Try it - Write out exactly the lines from the first line of the records below through the line that contains "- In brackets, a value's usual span", and stop there.

[Extracted data]

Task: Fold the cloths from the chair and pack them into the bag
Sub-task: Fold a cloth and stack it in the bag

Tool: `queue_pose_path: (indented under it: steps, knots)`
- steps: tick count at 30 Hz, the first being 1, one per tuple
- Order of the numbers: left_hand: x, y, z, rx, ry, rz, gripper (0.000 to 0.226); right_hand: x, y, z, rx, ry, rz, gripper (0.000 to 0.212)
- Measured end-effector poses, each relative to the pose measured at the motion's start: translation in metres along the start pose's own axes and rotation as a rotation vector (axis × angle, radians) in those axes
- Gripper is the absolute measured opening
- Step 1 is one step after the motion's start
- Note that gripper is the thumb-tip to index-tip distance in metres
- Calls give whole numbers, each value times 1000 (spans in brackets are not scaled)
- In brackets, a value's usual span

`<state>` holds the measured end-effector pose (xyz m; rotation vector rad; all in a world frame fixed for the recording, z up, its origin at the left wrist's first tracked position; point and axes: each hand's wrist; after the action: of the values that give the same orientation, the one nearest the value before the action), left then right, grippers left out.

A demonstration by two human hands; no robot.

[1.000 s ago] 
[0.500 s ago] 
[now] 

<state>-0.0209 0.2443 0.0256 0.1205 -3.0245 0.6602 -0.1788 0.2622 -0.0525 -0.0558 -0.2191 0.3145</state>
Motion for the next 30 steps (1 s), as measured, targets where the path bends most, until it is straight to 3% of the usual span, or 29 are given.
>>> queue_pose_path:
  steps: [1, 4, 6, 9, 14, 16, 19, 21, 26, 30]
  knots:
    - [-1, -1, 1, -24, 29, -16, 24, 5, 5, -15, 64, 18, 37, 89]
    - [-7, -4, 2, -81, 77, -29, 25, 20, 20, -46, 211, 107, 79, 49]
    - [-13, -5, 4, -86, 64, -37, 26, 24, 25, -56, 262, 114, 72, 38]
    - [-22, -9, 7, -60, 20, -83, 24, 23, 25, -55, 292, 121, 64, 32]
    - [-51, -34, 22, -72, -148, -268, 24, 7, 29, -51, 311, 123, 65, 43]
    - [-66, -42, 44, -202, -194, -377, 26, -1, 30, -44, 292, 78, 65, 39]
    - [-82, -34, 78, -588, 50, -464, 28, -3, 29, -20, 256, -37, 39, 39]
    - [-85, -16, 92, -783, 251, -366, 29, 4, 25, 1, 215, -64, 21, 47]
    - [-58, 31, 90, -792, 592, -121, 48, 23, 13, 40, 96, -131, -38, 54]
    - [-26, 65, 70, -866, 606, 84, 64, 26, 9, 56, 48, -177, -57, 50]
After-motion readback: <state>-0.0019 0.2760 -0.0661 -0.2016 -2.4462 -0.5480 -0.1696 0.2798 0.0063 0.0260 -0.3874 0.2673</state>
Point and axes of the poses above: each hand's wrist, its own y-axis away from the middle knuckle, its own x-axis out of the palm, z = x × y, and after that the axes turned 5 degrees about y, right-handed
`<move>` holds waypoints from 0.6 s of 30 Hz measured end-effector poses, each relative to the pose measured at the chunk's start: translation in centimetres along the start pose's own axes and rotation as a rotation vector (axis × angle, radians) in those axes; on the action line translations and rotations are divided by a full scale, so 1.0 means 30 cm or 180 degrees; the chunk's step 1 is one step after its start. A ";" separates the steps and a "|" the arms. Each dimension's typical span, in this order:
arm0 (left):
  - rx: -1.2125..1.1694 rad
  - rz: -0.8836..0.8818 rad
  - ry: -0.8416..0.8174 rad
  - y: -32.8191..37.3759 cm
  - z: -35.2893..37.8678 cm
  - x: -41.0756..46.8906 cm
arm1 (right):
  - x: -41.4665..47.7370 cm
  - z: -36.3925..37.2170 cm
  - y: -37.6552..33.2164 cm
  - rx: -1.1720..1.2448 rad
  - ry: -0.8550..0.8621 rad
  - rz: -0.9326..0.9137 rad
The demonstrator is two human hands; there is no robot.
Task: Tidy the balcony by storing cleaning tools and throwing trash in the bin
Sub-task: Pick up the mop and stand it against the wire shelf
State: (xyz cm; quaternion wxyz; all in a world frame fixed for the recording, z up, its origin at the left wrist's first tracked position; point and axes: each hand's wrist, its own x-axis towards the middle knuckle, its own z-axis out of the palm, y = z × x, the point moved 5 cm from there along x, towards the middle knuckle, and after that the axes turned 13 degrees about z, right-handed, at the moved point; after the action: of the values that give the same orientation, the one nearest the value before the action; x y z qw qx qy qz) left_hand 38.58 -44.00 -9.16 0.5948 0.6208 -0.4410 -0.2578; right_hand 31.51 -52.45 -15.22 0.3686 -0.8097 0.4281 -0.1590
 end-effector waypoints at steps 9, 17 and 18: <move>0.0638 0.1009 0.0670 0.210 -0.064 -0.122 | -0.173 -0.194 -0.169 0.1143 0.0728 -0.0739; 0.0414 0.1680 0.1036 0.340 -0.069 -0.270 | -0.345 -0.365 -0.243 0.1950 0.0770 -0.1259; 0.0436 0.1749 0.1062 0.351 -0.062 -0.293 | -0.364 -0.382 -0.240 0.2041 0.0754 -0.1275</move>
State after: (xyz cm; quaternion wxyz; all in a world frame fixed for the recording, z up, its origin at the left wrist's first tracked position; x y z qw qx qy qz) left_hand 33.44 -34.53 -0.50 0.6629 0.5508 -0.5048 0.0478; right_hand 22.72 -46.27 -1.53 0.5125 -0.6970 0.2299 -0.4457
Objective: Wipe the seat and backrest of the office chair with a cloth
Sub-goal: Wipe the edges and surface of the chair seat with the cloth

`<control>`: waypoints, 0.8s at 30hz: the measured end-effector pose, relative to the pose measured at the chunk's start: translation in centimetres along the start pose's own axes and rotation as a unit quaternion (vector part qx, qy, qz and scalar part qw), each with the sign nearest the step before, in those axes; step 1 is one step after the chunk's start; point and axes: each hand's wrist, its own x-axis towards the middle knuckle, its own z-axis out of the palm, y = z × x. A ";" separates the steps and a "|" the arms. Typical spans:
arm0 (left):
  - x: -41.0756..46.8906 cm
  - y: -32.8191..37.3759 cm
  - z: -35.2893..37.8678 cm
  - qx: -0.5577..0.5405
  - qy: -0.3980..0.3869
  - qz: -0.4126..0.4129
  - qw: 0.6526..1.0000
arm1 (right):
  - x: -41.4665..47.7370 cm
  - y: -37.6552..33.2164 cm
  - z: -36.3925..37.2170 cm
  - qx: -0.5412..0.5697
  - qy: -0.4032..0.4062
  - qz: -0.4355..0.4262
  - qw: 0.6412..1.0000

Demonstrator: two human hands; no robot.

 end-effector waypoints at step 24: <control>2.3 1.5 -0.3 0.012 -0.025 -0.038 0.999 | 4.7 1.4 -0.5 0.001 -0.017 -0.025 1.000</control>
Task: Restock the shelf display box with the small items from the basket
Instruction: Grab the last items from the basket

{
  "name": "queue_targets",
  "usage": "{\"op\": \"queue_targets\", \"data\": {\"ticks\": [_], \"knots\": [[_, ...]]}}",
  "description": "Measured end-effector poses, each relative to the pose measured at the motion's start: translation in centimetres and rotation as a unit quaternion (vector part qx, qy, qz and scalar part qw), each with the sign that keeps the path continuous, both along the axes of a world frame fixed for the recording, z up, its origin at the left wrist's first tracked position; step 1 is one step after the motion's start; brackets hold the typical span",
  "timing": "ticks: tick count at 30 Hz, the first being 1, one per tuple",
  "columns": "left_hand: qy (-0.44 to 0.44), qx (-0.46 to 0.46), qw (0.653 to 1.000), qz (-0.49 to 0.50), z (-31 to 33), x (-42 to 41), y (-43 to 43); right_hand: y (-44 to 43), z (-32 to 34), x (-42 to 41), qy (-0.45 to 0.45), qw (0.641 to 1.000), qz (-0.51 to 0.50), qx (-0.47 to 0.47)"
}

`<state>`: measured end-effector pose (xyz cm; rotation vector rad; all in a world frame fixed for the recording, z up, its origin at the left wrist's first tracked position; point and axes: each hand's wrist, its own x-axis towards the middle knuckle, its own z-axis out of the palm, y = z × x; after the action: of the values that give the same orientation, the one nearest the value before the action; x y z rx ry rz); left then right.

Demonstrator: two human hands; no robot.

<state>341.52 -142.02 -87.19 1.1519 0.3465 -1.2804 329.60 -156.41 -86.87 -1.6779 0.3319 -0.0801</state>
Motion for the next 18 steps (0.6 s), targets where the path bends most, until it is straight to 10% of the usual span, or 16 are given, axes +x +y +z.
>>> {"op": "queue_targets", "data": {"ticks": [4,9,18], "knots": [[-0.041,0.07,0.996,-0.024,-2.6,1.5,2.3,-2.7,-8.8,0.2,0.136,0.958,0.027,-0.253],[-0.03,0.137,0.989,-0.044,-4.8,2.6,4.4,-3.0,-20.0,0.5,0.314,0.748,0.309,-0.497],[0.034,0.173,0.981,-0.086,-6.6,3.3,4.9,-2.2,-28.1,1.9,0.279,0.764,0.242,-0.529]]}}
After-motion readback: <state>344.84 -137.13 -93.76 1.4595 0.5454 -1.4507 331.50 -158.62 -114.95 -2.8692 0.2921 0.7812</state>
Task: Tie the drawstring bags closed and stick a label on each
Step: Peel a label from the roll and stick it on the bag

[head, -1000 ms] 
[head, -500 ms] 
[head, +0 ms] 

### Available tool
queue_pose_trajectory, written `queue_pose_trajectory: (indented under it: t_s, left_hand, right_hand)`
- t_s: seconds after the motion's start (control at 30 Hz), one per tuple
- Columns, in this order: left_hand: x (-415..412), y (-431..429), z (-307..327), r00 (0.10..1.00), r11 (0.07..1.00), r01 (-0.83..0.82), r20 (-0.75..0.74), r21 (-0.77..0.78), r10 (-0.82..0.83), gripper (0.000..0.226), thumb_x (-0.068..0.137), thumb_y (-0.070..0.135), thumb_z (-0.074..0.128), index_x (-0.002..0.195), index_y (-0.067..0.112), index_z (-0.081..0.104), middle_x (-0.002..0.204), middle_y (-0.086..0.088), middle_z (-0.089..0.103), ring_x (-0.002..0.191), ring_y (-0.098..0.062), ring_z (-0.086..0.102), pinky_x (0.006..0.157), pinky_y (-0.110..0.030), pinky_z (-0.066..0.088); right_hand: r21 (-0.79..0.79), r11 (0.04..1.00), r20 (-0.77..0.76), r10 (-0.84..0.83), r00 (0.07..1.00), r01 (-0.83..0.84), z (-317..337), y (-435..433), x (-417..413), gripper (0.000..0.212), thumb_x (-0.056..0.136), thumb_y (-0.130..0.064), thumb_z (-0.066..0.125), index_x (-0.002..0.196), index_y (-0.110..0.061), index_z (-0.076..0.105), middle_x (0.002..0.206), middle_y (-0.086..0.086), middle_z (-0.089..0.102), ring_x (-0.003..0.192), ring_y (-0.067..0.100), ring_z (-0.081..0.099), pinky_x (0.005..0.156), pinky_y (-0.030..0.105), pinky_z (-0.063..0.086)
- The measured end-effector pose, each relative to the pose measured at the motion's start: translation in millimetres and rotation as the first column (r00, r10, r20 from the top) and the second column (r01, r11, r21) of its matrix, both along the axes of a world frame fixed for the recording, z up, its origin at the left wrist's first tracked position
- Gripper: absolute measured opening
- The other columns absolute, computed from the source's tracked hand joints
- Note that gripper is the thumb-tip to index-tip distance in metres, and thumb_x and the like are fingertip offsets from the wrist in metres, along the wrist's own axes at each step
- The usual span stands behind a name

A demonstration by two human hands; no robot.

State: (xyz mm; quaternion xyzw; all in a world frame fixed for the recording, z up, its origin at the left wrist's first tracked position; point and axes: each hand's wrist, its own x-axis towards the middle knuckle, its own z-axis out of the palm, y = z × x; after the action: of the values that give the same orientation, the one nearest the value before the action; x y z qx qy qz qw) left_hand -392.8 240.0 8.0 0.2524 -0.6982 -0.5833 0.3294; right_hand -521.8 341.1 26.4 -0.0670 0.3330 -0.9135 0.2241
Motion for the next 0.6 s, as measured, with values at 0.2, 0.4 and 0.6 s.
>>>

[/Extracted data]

Solution -
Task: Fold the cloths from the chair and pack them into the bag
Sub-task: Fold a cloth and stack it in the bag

Tool: `queue_pose_path: (indented under it: steps, knots)`
- steps: tick count at 30 Hz, the first being 1, one per tuple
- Order of the numbers: left_hand: x, y, z, rx, ry, rz, gripper (0.000 to 0.226); right_hand: x, y, z, rx, ry, rz, gripper (0.000 to 0.212)
- Measured end-effector poses, each relative to the pose measured at the motion's start: translation in metres along the start pose's own axes and rotation as a rotation vector (axis × angle, radians) in those axes
- Gripper is the absolute measured opening
- Step 1 is one step after the motion's start
- Note that gripper is the thumb-tip to index-tip distance in metres
- Calls give whole numbers, each value times 1000 (spans in brackets are not scaled)
- In brackets, a value's usual span

This answer requires nothing further.